DATASET EXTRACT:
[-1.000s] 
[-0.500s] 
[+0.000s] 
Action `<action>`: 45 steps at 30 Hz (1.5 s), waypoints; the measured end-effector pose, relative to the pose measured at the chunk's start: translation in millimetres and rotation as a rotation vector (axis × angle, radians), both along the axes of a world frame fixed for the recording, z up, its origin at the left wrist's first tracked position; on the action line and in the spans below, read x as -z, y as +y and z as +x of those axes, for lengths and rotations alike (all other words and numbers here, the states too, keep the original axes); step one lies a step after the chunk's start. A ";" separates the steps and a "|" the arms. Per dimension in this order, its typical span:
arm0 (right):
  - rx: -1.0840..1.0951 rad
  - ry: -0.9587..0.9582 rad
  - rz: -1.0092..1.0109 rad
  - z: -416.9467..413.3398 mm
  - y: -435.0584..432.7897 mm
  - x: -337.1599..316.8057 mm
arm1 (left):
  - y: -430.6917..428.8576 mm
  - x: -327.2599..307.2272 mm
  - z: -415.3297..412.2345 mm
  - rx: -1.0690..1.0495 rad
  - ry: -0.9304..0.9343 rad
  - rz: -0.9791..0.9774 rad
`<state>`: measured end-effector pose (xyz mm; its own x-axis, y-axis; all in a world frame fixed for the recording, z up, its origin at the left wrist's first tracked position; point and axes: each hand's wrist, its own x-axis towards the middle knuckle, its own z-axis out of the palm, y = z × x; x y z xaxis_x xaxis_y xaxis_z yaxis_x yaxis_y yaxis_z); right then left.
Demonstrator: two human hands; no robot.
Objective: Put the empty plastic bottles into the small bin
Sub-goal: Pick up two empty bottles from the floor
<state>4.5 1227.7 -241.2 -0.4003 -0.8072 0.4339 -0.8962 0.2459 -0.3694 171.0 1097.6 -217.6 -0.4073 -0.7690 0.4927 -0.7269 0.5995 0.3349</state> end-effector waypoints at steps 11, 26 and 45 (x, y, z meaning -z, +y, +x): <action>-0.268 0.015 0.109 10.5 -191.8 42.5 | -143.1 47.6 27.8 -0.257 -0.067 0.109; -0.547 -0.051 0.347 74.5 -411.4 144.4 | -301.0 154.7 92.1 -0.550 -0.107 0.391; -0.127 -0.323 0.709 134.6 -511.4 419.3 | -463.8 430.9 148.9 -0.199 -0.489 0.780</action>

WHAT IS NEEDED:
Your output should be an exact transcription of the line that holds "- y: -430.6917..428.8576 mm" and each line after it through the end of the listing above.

EXERCISE OUTPUT:
  - y: -430.6917..428.8576 mm
  - x: -327.2599..307.2272 mm
  - z: -415.3297..412.2345 mm
  - rx: -1.0690..1.0495 rad
  - ry: -0.9304..0.9343 rad
  - rz: -0.9791..0.9774 rad
`<state>`: measured end-effector pose (xyz mm; its own x-axis, y-axis; all in a world frame fixed for the recording, z up, its origin at the left wrist's first tracked position; point and axes: each hand's wrist, its own x-axis towards the middle knuckle, its own z-axis out of the palm, y = z × x; x y z xaxis_x xaxis_y xaxis_z yaxis_x yaxis_y yaxis_z); right then left.
Demonstrator: two human hands; no robot.
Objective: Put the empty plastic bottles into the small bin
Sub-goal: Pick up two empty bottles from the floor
<state>4.5 1227.7 -241.2 -0.4003 -0.8072 0.4339 -0.8962 0.2459 -0.3694 171.0 1097.6 -217.6 -0.4073 -0.7690 0.4927 -0.7269 0.5995 0.3349</state> end-effector waypoints at steps 11, 26 and 45 (x, y, z meaning -z, +y, +x): <action>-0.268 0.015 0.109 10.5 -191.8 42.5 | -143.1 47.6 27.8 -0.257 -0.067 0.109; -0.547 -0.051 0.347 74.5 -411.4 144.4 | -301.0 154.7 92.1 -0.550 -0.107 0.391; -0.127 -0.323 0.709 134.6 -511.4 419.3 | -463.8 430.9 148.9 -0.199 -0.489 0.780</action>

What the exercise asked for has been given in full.